The Knowledge Alliance will advocate for legacy and standards for the arts and cultural sector on environmental sustainability on the longer term.”
Transartists.org wrote that this first meeting of all partners “demonstrated what it is that makes this project so unique: the variety of profiles of participating organisations and different geographical backgrounds offer a diverse approach to the different aspects of sustainability.”
There are residencies involved where artists, the general public and partner organisations get the chance to experiment and explore the role of sustainability in the arts.
Others are European cultural networks, government related institutes which have impact on (national) policy level, educational institutes and organisations which are stimulating the exchange of scientific knowledge with the creativity of artists.
The issues related to sustainability that these organisations are going to address vary from mobility to waste, water and energy.

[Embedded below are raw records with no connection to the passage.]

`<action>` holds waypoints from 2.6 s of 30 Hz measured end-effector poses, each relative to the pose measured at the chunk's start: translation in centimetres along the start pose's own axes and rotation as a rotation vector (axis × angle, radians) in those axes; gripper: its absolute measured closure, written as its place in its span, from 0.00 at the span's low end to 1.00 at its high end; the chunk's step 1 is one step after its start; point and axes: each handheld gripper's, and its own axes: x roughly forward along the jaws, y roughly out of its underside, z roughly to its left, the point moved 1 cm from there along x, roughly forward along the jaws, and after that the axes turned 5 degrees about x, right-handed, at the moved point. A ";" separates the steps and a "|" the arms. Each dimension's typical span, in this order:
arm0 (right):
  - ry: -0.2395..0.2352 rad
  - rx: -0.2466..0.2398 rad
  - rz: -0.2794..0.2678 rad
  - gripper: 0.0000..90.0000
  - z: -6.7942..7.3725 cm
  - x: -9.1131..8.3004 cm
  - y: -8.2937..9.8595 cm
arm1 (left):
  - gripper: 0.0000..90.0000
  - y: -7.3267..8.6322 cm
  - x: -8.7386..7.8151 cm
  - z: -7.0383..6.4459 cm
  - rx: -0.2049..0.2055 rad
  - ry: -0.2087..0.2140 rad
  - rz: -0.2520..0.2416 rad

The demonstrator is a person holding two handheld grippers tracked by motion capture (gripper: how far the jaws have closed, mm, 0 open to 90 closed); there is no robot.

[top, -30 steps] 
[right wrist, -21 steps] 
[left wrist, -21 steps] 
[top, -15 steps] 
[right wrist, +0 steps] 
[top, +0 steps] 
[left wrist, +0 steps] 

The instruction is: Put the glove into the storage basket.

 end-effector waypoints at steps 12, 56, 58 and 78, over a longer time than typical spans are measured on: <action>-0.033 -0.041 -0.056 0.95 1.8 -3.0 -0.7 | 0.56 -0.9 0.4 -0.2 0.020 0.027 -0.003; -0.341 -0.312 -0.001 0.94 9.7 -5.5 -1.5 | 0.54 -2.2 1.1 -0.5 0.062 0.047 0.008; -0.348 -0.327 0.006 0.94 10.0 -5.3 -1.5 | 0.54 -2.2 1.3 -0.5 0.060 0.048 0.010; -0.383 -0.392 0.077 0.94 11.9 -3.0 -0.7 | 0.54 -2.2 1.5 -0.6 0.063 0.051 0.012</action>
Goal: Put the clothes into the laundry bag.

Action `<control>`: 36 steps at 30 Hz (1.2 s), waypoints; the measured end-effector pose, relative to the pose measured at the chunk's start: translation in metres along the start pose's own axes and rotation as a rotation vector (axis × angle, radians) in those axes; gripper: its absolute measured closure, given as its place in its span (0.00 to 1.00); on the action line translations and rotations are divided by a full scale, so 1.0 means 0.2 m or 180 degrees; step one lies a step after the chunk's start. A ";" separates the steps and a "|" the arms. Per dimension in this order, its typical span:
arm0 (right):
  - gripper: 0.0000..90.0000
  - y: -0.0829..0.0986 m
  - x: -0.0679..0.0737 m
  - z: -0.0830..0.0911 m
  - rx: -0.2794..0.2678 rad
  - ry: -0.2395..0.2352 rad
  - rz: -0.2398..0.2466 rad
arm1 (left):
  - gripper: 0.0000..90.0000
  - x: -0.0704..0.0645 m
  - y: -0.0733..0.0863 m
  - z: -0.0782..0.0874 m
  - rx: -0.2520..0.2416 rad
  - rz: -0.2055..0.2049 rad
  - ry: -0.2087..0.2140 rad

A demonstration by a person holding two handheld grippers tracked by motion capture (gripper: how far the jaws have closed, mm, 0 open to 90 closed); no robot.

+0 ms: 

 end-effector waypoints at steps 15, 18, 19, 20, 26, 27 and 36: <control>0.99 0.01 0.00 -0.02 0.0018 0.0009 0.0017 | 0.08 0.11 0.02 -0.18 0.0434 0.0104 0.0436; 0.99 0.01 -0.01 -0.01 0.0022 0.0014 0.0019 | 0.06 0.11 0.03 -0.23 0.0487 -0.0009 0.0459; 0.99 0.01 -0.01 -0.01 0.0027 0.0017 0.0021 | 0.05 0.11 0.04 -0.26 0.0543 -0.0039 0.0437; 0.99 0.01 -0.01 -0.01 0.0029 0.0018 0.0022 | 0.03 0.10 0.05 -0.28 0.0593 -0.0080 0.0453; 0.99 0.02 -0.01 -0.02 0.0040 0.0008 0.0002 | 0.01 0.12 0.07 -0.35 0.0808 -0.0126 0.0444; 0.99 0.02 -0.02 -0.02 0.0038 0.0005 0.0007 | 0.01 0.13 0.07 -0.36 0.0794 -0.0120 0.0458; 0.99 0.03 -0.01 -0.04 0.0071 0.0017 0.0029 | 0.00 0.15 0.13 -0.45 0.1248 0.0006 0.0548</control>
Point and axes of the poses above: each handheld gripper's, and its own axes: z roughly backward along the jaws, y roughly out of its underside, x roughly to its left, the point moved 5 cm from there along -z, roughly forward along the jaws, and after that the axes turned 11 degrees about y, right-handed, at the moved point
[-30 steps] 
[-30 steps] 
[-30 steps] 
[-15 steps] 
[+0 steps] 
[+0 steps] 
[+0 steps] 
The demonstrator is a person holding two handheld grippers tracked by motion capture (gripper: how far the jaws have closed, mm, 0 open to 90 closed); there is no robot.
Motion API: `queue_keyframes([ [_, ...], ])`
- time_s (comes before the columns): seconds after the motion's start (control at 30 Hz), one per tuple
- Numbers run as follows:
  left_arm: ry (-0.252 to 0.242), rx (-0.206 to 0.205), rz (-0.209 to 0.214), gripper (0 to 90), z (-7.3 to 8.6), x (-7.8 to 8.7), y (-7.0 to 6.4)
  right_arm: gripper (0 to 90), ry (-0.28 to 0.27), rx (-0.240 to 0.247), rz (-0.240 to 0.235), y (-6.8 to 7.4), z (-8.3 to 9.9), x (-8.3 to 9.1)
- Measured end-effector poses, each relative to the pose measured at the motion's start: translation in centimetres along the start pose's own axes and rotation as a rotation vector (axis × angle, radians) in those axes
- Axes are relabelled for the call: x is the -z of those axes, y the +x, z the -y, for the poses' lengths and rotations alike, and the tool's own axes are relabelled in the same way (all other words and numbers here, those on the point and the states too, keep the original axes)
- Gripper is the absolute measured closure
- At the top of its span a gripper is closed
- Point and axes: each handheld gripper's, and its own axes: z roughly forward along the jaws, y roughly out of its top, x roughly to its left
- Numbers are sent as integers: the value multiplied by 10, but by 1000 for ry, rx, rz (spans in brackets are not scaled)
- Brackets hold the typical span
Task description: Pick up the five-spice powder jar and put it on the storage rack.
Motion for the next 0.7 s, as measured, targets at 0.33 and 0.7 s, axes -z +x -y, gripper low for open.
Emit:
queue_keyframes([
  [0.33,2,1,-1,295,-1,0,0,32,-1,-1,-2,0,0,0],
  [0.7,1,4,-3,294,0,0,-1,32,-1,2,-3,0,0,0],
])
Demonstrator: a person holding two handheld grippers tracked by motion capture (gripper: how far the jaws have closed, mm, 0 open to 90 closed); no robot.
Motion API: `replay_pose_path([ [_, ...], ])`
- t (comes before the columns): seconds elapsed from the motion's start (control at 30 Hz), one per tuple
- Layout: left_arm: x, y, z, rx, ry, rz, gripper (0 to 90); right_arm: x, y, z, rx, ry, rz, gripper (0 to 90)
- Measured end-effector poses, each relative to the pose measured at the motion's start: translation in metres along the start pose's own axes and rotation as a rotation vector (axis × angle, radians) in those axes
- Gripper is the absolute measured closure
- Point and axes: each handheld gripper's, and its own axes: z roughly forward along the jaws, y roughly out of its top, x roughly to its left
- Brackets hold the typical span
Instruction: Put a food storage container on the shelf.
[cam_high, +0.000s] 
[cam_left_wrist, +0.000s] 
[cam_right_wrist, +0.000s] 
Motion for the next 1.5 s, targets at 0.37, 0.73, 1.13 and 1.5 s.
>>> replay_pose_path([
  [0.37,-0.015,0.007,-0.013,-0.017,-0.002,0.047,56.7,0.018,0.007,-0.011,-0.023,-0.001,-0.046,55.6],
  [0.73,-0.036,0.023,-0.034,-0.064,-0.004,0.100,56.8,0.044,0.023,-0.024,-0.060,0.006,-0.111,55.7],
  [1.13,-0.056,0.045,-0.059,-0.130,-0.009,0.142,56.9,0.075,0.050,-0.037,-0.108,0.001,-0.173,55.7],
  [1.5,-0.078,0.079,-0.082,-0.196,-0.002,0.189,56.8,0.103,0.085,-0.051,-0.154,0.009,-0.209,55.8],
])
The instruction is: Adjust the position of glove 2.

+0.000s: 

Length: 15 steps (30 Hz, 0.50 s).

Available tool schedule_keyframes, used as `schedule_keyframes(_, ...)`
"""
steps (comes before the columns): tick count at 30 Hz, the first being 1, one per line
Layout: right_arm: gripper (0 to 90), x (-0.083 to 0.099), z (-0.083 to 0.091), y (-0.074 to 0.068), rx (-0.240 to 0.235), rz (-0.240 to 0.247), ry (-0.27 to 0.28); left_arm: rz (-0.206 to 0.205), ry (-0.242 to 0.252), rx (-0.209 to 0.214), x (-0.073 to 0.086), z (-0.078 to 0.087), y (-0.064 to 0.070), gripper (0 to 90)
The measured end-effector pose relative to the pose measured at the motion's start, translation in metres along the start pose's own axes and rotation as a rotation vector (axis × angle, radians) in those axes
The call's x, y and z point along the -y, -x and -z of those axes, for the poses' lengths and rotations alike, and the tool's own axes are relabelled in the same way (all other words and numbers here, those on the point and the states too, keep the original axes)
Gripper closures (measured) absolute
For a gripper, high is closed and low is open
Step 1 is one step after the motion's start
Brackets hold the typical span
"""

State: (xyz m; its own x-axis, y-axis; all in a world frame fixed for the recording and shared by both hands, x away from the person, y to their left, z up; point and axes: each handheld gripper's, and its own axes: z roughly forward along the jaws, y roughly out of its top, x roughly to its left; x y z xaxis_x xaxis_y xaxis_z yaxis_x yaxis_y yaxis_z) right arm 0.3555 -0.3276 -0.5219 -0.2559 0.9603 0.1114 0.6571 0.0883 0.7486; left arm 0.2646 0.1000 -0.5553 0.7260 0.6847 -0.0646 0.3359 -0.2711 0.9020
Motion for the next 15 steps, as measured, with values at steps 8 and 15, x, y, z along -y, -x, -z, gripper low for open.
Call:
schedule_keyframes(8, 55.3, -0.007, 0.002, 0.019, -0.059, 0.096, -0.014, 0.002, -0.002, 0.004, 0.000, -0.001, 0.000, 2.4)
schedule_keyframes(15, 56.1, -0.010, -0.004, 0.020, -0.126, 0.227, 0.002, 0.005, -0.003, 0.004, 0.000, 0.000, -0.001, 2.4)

“All partners believe that it is time for the arts and culture to take responsibility in their own innovative and artistic ways. By exploring the different approaches and by sharing knowledge and best practices, the partners aim to identify realistic first steps to create a better understanding of the meaning of sustainability for and through the arts.
The GALA partners want to promote and support artists and cultural workers in their contribution to this goal. The ambition is to create a Europe-wide network of individuals and organisations engaged in combining arts and environmental sustainability.”
Culture|Futures is an international collaboration of organizations and individuals who are concerned with shaping and delivering a proactive cultural agenda to support the necessary transition towards an Ecological Age by 2050.
The Cultural sector that we refer to is an interdisciplinary, inter-sectoral, inter-genre collaboration, which encompasses policy-making, intercultural dialogue/cultural relations, creative cities/cultural planning, creative industries and research and development. It is those decision-makers and practitioners who can reach people in a direct way, through diverse messages and mediums.
Affecting the thinking and behaviour of people and communities is about the dissemination of stories which will profoundly impact cultural values, beliefs and thereby actions. The stories can open people’s eyes to a way of thinking that has not been considered before, challenge a preconceived notion of the past, or a vision of the future that had not been envisioned as possible. As a sector which is viewed as imbued with creativity and cultural values, rather than purely financial motivations, the cultural sector’s stories maintain the trust of people and society.
Arlene Goldbard’s recent blog on aesthetics and sustainability is very refreshing. It acknowledges that we define sustainability by it’s negative, ie our current unsustainable lifestyles (and we can describe that unsustainability in myriad ways).
Arlene quotes Adrienne Goehler in sharply defining the challenge to move the idea of sustainability beyond “prohibition, asceticism, and morality” into the a relationship with, “new forms of learning. Aesthetic education means sensitive, perceptive, creative education, which, in the words of Hannah Arendt, culminates in creative action.”